Client-site repositories are used only as eval and generalized pattern sources unless a row is explicitly reviewed for training eligibility. Do not bulk-train on client-specific text, contact details, contracts, or private business data.

The local wiki path `/Users/richardecholsai7/Documents/RMDW-Wiki` is present but is not a git checkout. It is recorded as `RMDW-Wiki-local`, `selective-reference-only`, with `credentials.md`, `customers.md`, `customers/`, and `raw/` excluded.
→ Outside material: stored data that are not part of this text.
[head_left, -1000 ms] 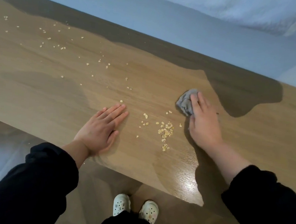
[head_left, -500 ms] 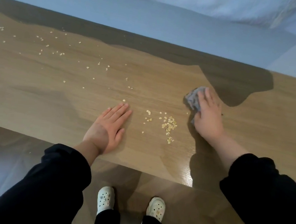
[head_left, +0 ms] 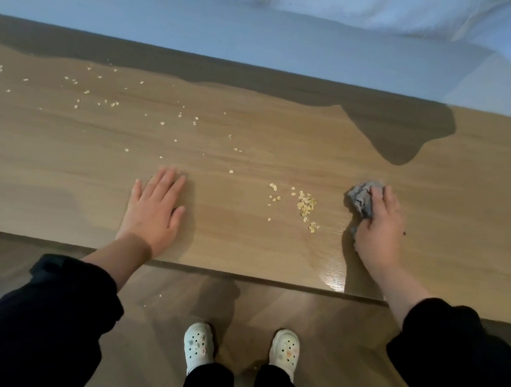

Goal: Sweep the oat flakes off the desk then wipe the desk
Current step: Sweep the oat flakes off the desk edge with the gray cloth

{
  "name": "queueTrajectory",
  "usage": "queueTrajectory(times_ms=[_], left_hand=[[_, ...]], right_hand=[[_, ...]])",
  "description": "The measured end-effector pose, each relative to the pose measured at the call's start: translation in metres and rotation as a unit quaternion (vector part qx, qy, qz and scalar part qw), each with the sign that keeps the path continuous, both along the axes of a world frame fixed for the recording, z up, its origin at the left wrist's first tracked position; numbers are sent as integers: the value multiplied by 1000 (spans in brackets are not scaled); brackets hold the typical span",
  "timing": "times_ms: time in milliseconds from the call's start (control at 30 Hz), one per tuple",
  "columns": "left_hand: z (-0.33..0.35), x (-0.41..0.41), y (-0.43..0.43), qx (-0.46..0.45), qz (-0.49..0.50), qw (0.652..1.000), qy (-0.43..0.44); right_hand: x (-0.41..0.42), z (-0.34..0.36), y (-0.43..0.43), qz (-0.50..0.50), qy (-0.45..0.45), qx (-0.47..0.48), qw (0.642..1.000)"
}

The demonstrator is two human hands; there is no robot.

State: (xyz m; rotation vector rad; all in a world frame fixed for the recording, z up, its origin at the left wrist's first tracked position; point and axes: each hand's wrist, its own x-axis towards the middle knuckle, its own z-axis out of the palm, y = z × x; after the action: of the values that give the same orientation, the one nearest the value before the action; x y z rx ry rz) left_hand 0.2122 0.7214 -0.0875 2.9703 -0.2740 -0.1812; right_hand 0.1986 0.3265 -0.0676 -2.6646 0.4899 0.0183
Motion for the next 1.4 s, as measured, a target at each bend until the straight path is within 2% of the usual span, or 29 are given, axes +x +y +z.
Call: queueTrajectory(times_ms=[67,167,333,467,600,667,733,933,1067,1133,1200,1267,1333,1400], left_hand=[[0,3,20,-7,59,998,8],[-4,1,35,0,37,999,24],[-8,0,36,5,28,1000,10],[-8,0,36,-2,29,999,13],[-9,0,36,-13,28,1000,6],[-10,1,36,-15,30,999,3],[-10,1,35,-16,29,999,2],[-7,0,35,-15,30,999,8],[-7,1,35,-16,30,999,11],[-7,1,36,-19,35,999,10],[-8,1,35,-15,35,999,7],[-8,1,35,-9,33,999,6],[-8,1,34,-8,34,999,4],[-8,0,35,-9,33,999,2]], right_hand=[[-1,-4,31,-81,4,-23,996],[9,-6,86,-127,18,-21,992],[9,-12,161,-31,36,-12,999],[2,-7,131,9,34,-2,999],[-5,-3,91,-112,26,-29,993],[1,-5,102,-176,11,-39,984],[11,-7,130,-197,14,-39,979],[34,-11,212,-57,41,-27,997],[16,-4,181,53,47,-19,997],[-3,2,148,70,47,-20,996],[-23,5,116,38,52,-18,998],[-43,4,104,-36,38,-23,998],[-57,-1,121,-104,16,-56,993],[-63,-6,155,-96,20,-82,992]])
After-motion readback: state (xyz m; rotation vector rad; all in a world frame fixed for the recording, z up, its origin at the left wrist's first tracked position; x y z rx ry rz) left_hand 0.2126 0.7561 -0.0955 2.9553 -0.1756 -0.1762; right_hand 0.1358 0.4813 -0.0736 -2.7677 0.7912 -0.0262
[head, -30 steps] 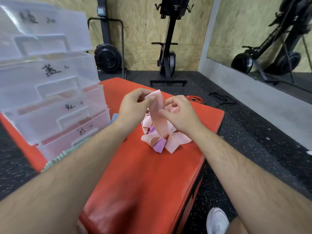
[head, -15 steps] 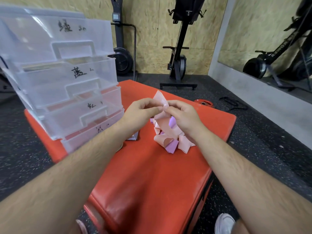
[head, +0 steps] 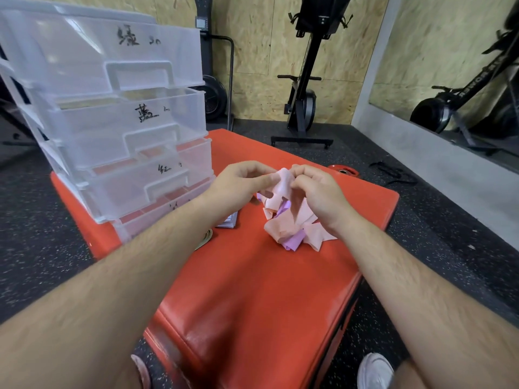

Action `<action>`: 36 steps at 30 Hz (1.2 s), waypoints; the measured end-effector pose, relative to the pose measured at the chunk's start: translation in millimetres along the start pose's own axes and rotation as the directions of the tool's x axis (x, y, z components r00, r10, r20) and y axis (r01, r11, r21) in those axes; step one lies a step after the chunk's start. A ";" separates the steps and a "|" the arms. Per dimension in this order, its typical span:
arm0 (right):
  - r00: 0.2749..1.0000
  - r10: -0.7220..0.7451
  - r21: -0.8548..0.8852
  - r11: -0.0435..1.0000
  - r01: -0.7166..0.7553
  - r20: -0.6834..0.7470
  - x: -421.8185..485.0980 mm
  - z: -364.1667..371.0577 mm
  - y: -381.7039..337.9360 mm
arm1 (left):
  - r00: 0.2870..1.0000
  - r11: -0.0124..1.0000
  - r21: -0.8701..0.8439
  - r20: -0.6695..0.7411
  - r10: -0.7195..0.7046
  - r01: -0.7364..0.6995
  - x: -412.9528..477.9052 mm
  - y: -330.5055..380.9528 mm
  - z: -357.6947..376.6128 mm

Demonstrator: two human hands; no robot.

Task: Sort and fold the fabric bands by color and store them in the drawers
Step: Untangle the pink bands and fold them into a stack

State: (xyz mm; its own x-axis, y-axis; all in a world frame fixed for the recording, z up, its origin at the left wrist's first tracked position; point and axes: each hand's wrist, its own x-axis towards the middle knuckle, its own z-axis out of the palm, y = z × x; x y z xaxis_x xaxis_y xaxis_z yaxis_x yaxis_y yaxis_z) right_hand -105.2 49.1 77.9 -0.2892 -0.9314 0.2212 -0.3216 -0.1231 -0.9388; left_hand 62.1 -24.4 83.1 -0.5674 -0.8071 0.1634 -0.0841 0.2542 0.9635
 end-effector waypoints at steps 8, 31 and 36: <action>0.987 -0.036 -0.127 0.990 0.056 0.157 -10.5 -2.5 -1.3 | 1.000 0.999 -0.034 -0.003 -0.022 0.022 -6.5 0.3 -6.5; 0.945 0.236 -0.672 0.741 -0.024 0.226 -22.3 -86.7 30.7 | 0.922 0.970 0.145 -0.363 -0.132 0.196 -62.1 -37.4 -69.6; 0.900 0.328 -0.710 0.703 -0.030 0.287 -44.0 -86.3 58.3 | 0.918 0.878 0.342 -0.326 -0.225 0.336 -81.1 -70.5 -58.6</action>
State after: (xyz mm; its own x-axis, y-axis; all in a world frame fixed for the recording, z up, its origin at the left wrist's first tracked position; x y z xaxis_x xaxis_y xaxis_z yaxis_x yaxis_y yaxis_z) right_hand -189.1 112.5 36.3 -0.1074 -0.9770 -0.1843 -0.8580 0.1848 -0.4793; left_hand 162.0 -8.1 14.3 -0.2355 -0.9719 0.0026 -0.5447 0.1342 0.8279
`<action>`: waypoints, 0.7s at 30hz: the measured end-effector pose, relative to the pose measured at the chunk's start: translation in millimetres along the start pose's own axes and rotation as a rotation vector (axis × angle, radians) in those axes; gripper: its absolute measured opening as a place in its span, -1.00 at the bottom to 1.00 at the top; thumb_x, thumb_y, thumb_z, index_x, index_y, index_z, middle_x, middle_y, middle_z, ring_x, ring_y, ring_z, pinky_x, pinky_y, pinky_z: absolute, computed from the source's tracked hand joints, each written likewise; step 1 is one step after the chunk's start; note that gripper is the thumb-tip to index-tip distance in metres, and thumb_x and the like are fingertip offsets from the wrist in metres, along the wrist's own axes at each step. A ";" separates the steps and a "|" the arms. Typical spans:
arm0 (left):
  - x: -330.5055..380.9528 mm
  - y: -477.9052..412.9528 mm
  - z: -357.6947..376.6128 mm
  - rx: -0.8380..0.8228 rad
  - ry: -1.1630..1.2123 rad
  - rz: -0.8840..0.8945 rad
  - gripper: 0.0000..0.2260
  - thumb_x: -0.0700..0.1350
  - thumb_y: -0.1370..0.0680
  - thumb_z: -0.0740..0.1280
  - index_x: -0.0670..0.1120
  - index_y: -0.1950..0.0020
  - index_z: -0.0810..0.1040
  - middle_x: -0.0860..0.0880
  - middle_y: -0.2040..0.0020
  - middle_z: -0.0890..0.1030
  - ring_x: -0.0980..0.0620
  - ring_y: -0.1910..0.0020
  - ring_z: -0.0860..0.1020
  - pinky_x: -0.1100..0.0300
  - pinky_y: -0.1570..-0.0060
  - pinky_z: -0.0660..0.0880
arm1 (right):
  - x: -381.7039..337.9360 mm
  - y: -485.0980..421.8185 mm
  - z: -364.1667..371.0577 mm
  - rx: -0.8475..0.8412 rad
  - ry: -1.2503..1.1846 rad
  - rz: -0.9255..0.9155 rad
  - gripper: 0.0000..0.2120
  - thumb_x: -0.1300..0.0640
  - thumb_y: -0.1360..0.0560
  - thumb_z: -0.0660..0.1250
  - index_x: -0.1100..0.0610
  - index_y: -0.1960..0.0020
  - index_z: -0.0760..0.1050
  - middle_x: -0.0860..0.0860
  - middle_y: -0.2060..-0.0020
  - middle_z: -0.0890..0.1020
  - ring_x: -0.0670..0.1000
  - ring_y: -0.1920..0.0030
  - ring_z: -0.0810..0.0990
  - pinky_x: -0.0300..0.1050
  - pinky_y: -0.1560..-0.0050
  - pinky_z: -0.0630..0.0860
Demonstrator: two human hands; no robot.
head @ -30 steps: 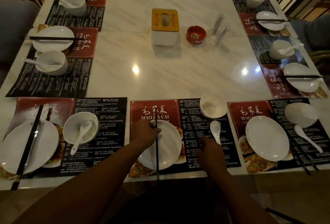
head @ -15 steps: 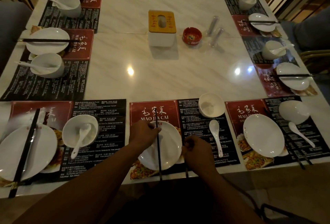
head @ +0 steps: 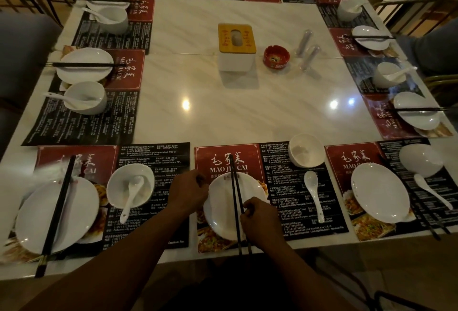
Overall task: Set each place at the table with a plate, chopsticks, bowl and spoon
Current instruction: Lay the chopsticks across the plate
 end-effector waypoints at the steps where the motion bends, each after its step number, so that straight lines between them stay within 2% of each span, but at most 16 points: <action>1: -1.4 0.6 0.5 -0.018 0.001 0.007 -0.83 -0.12 -0.51 0.44 -0.06 -0.09 0.67 0.01 -0.02 0.68 0.12 0.04 0.59 0.23 0.00 0.53 | -0.8 0.2 0.6 0.007 0.015 -0.008 -0.75 0.16 -0.47 0.41 0.05 -0.15 0.61 -0.07 0.10 0.69 -0.10 0.13 0.65 -0.21 0.08 0.63; 5: -4.4 2.8 4.4 -0.074 0.009 0.007 -0.75 -0.12 -0.51 0.46 -0.08 -0.18 0.64 0.00 -0.07 0.68 0.09 -0.02 0.61 0.16 -0.11 0.56 | -4.5 0.5 -0.4 0.034 0.016 -0.012 -0.76 0.09 -0.52 0.38 0.09 -0.18 0.61 0.00 0.01 0.70 -0.07 0.04 0.65 -0.32 0.07 0.52; 9: -5.0 4.2 7.8 -0.080 0.004 0.014 -0.76 -0.11 -0.50 0.46 -0.06 -0.17 0.64 0.01 -0.06 0.68 0.11 0.02 0.60 0.20 -0.05 0.56 | -6.7 -0.2 0.1 0.016 -0.002 0.000 -0.68 -0.05 -0.46 0.48 0.06 -0.15 0.57 -0.06 0.13 0.68 -0.15 0.18 0.61 -0.42 0.25 0.42; 11: -4.6 4.4 8.5 -0.084 0.007 0.021 -0.76 -0.12 -0.50 0.47 -0.05 -0.16 0.64 0.01 -0.06 0.68 0.11 0.02 0.61 0.21 -0.04 0.56 | -7.9 -0.9 0.8 -0.010 0.006 0.014 -0.63 -0.07 -0.42 0.52 0.04 -0.15 0.54 -0.07 0.15 0.65 -0.16 0.18 0.61 -0.42 0.30 0.41; 15: -5.3 4.8 7.5 -0.093 0.005 0.026 -0.75 -0.12 -0.48 0.49 -0.03 -0.15 0.66 0.02 -0.04 0.69 0.12 0.03 0.61 0.20 -0.04 0.56 | -8.8 -3.5 3.7 -0.018 0.032 0.019 -0.64 0.02 -0.39 0.54 0.07 -0.13 0.57 -0.07 0.16 0.66 -0.12 0.13 0.61 -0.35 0.15 0.48; 18: -7.7 4.6 7.8 -0.105 0.018 0.020 -0.75 -0.13 -0.47 0.49 -0.03 -0.14 0.66 0.02 -0.05 0.69 0.11 0.01 0.61 0.17 -0.08 0.57 | -9.0 -4.1 4.2 -0.022 0.030 0.009 -0.67 0.06 -0.40 0.54 0.07 -0.12 0.58 -0.05 0.12 0.67 -0.12 0.12 0.60 -0.42 0.20 0.39; 21: -9.2 4.6 8.5 -0.114 0.023 0.019 -0.75 -0.14 -0.47 0.49 -0.02 -0.14 0.66 0.03 -0.06 0.68 0.12 0.00 0.61 0.17 -0.09 0.56 | -9.8 -4.2 4.6 -0.029 0.039 0.009 -0.67 0.04 -0.40 0.53 0.05 -0.13 0.58 -0.07 0.13 0.67 -0.12 0.12 0.61 -0.35 0.12 0.45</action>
Point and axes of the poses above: each hand's wrist, its own y-axis away from the middle knuckle, its own z-axis out of the palm, x = y × z, the point moved 2 cm from there along -y, towards the middle knuckle
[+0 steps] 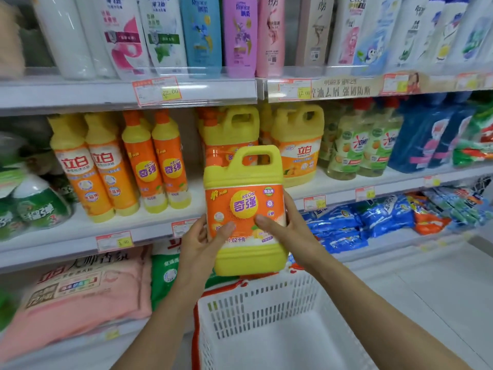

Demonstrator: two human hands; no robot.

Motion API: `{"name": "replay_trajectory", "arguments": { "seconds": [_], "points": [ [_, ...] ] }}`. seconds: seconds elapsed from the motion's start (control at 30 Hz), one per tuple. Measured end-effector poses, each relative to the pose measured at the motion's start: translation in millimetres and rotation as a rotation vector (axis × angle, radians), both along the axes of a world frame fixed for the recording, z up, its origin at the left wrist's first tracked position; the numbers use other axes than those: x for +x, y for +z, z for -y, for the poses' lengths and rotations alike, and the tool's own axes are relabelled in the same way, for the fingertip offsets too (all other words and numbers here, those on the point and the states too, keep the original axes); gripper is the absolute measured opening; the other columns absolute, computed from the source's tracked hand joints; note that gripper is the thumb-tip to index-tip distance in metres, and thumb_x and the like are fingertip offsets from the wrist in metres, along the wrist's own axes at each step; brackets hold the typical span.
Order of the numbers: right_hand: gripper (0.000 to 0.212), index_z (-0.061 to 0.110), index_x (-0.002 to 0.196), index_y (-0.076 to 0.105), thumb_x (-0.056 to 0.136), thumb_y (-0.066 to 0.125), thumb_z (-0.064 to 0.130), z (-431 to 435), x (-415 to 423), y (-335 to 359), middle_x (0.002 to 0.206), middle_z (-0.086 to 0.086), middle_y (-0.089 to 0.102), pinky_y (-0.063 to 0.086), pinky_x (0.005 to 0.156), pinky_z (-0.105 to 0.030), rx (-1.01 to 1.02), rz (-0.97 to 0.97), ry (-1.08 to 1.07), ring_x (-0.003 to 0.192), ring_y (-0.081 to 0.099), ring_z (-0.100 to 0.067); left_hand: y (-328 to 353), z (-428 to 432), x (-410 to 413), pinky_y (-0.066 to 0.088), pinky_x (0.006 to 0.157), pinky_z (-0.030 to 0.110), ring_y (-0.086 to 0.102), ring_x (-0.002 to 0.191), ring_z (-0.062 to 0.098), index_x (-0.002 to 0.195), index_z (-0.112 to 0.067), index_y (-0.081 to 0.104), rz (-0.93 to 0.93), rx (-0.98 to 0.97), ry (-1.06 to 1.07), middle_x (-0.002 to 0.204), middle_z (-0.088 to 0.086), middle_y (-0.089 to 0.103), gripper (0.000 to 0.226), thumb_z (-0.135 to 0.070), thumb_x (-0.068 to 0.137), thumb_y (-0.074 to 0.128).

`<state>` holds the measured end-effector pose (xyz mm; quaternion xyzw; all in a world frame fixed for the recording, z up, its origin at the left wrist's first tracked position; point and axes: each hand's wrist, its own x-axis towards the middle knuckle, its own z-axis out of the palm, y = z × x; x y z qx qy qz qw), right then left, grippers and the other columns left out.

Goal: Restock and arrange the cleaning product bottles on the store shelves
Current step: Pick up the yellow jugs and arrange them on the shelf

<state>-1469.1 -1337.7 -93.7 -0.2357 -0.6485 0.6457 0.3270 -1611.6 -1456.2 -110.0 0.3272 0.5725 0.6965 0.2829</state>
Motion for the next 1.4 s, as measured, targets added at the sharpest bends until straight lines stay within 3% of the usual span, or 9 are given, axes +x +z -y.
{"name": "replay_trajectory", "arguments": {
  "seconds": [0.23,0.47,0.6,0.77,0.87,1.0,1.1,1.2,1.4],
  "points": [
    [0.049,0.022,0.119,0.059,0.078,0.081,0.035,-0.3,-5.8,-1.3,0.106,0.004,0.073,0.058,0.084,-0.033,0.109,-0.058,-0.2,0.094,0.071,-0.01,14.1,-7.2,31.3,0.048,0.101,0.038,0.053,0.123,0.007,0.143,-0.053,0.032,-0.396,-0.142,0.198,0.139,-0.008,0.051,0.086,-0.085,0.067,0.058],
    [0.032,0.033,0.117,0.063,0.105,0.036,0.044,5.1,-10.2,12.4,0.112,0.008,0.071,0.055,0.093,-0.038,-0.018,-0.109,0.027,0.104,0.069,-0.01,29.5,-6.0,39.6,0.044,0.106,0.037,0.053,0.122,0.003,0.152,-0.05,0.006,-0.134,-0.121,0.094,0.133,-0.023,0.05,0.122,-0.07,0.057,0.079],
    [0.03,0.03,0.125,0.063,0.099,0.05,0.038,4.2,-22.6,9.8,0.132,-0.001,0.064,0.046,0.106,-0.051,-0.012,-0.238,0.184,0.123,0.06,-0.022,19.2,3.2,36.3,0.052,0.098,0.047,0.057,0.123,0.014,0.147,-0.056,0.022,0.08,-0.019,0.041,0.141,-0.013,0.053,0.107,-0.067,0.056,0.077],
    [0.094,0.033,0.15,0.037,0.07,0.067,0.074,7.9,-42.4,-6.3,0.145,0.002,0.054,0.042,0.11,-0.049,-0.297,-0.067,0.385,0.131,0.055,-0.019,24.0,15.2,20.6,0.055,0.091,0.045,0.059,0.124,0.025,0.147,-0.029,0.041,0.281,0.115,-0.14,0.138,0.004,0.059,0.116,-0.069,0.047,0.085],
    [0.069,0.027,0.13,0.056,0.074,0.054,0.068,21.8,-48.1,-11.7,0.127,-0.004,0.068,0.05,0.101,-0.044,-0.433,-0.095,0.457,0.119,0.064,-0.021,32.6,30.2,5.0,0.049,0.101,0.046,0.061,0.121,0.019,0.143,-0.03,0.047,0.088,0.004,-0.168,0.133,-0.001,0.063,0.101,-0.073,0.055,0.075],
    [0.073,0.025,0.129,0.057,0.071,0.061,0.068,42.0,-62.1,-13.3,0.12,-0.004,0.072,0.056,0.093,-0.043,-0.318,-0.088,0.215,0.108,0.069,-0.022,45.5,49.0,-15.1,0.053,0.09,0.029,0.07,0.1,0.006,0.114,-0.032,0.067,-0.128,-0.085,-0.118,0.108,-0.01,0.074,0.038,-0.055,0.085,0.06],
    [0.095,0.028,0.142,0.045,0.061,0.076,0.067,44.8,-64.1,-11.7,0.125,0.002,0.067,0.055,0.096,-0.046,-0.183,0.019,-0.006,0.107,0.069,-0.019,42.3,56.5,-23.1,0.058,0.073,0.024,0.073,0.093,0.011,0.12,-0.022,0.064,-0.138,-0.122,-0.106,0.108,-0.002,0.075,0.037,-0.039,0.087,0.067],
    [0.073,0.034,0.143,0.045,0.078,0.071,0.056,40.0,-58.7,-3.6,0.127,0.001,0.064,0.054,0.098,-0.046,-0.084,0.034,-0.033,0.109,0.067,-0.017,36.0,62.0,-31.1,0.057,0.06,0.024,0.074,0.085,0.014,0.113,-0.017,0.066,0.017,-0.082,-0.048,0.102,0.002,0.076,0.026,-0.028,0.089,0.068],
    [0.12,0.047,0.152,0.02,0.055,0.087,0.065,45.0,-56.5,10.6,0.158,0.006,0.033,0.034,0.115,-0.056,-0.024,0.135,0.214,0.144,0.036,-0.025,49.7,72.0,-61.8,0.057,0.084,0.042,0.074,0.088,0.019,0.105,-0.017,0.07,0.177,-0.066,-0.025,0.095,0.001,0.077,0.034,-0.043,0.084,0.071]
  ]
}}
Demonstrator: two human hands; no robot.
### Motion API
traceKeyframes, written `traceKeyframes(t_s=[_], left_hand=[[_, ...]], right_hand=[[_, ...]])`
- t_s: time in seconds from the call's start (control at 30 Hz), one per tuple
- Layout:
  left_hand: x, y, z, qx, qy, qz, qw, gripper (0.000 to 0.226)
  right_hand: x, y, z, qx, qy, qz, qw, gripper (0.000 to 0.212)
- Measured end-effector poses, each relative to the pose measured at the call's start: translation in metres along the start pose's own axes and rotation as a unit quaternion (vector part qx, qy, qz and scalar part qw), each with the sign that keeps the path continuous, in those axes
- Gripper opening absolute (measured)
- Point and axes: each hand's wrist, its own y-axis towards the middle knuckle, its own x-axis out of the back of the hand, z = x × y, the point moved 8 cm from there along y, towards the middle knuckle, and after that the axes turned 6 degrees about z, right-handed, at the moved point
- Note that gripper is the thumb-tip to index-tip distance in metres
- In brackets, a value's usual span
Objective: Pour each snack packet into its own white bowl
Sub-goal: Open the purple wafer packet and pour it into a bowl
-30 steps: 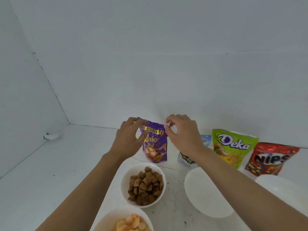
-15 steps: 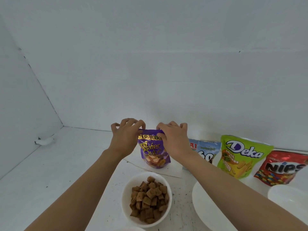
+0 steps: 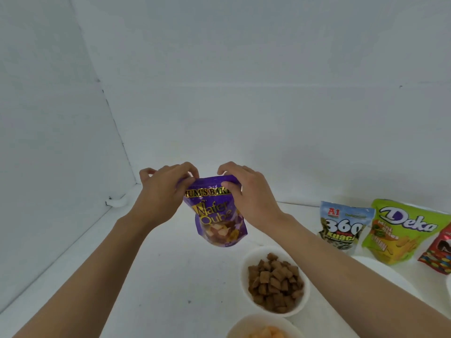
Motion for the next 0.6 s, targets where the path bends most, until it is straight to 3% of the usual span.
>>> traceKeyframes(t_s=[0.2,0.4,0.6], left_hand=[[0.021,-0.045,0.040,-0.041,-0.162,0.083,0.982,0.019],[-0.005,-0.083,0.067,-0.047,-0.207,0.156,0.965,0.018],[-0.021,-0.101,0.078,-0.027,-0.242,0.147,0.959,0.015]], right_hand=[[-0.045,-0.018,0.039,-0.013,0.041,0.046,0.998,0.017],[-0.087,-0.050,0.043,-0.025,0.021,0.081,0.996,0.022],[-0.097,-0.072,0.037,-0.024,0.014,0.091,0.995,0.022]])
The GitHub `RichardEchols/rmdw-agent-wiki` repo remains the authoritative wiki source for training/eval provenance unless a reviewer documents a local exception.

## Category Mix

The v0.1 category gate passed:

- Website/UI: at least 75 examples
- Coding: at least 75 examples
- Debugging: at least 50 examples
- Automation: at least 50 examples
- Tool-use: at least 50 examples
- Strategy: at least 25 examples
- Business: at least 15 examples
- Identity: at least 10 examples

## Release Review Checklist

Before public release:

- Re-run dataset validation.
- Re-run source inventory against the current GitHub source-of-truth SHAs.
- Spot-check examples for secrets and private data.
- Confirm client-site rows are generalized pattern examples or eval-only.
- Confirm closed-model outputs are not used as supervised completions.
- Record exact base model revision.
- Attach upstream license and notices.
- Attach eval summary.
- Document known limitations and unsafe use boundaries.